Precedence of citing public interest and revocation of patents exists

It is clear that there is no reason for grant of patents which have even an indirect bearing on plants, because the Indian law has explicitly kept them out of patentability. Giving patents on genes and nucleic acid sequences will have such an indirect bearing and should therefore not be allowed.

Incidentally, Sec. 66, which allows for revocation of a patent in public interest, has indeed been used in the past in the case of revocation of Indian Patent No. 168950 granted initially to Agracetus Inc. for a “method of producing transformed cotton cells by tissue culture”. The then ICAR DG argued that the patent was incontrovertibly detrimental to our farmers and our people at large, and the Law Ministry concurred. One of the grounds was on safety of such genetically engineered cotton. The revocation was not on technical grounds of process vs product or non patentable subject matter etc., but on the simple fact that certain patents are generally prejudicial to the public.
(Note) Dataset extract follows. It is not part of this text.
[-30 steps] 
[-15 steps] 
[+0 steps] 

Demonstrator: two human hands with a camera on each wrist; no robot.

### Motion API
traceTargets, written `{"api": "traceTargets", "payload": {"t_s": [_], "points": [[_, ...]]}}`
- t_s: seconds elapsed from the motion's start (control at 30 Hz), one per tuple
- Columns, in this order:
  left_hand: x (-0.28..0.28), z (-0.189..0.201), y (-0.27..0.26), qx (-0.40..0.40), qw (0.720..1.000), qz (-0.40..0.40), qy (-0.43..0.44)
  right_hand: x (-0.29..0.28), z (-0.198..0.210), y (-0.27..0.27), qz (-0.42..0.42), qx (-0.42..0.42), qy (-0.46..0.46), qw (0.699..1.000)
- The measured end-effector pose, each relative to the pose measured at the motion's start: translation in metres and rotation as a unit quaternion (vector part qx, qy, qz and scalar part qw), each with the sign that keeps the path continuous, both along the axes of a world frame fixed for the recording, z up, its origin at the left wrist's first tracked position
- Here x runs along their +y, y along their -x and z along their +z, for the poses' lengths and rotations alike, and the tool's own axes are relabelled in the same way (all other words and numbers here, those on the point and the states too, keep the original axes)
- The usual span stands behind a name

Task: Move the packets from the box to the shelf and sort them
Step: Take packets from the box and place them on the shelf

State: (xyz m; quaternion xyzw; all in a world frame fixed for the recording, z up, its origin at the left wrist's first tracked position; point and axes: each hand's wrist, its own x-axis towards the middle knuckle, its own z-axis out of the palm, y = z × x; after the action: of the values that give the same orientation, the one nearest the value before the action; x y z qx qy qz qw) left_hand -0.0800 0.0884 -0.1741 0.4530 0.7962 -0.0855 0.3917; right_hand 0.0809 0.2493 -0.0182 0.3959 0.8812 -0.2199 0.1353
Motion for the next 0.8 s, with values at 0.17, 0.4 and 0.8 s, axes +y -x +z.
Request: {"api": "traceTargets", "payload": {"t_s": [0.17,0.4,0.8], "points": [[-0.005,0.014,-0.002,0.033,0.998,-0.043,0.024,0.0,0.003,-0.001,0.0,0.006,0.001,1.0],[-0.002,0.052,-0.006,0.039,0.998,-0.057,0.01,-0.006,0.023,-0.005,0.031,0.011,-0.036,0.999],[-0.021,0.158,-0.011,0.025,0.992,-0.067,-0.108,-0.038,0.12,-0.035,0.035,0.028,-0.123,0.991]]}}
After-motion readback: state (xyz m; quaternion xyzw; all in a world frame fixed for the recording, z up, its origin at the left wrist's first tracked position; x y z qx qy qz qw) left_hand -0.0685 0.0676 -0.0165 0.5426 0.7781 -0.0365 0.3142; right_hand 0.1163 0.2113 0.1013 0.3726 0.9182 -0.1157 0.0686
The same approach should be applied to Monsanto’s disputed patent as well as all other such patents in India, and such patent grants be revoked.

Inventions that are prejudicial to public interest are not patentable

This approach is reinforced by Section 3(b) which also specifies ‘inventions not patentable’ – Sec. 3(b) states, “an invention the primary or intended use or commercial exploitation of which could be contrary to public order or morality or which causes serious prejudice to human, animal or plant life or health or to the environment”. Given the Government of India’s own admission in a court of law on the lack of efficacy of Monsanto’s proprietary technology (which is the patent subject matter), that farmers were being forced to commit suicides, and given that Bt cotton farmers (90-95% of India‟s Bt cotton is planted to this “event” of Monsanto) are incurring large scale losses due to uncontrollable pest attacks, this ‘invention’ is a fit case to be declared as “not patentable”.

REFUNDING THE COLLECTIONS MADE SO FAR TO INDIAN FARMERS

It is not just a revocation of the patent that is called for, but a refund of the amounts collected from Indian farmers as part of seed prices from the seed companies involved in the sub-licenses. The only way justice can be meted out to them is by getting the Appellants and Respondents in this case to collectively pay back what they have collected from our farmers, as fund to be returned to them.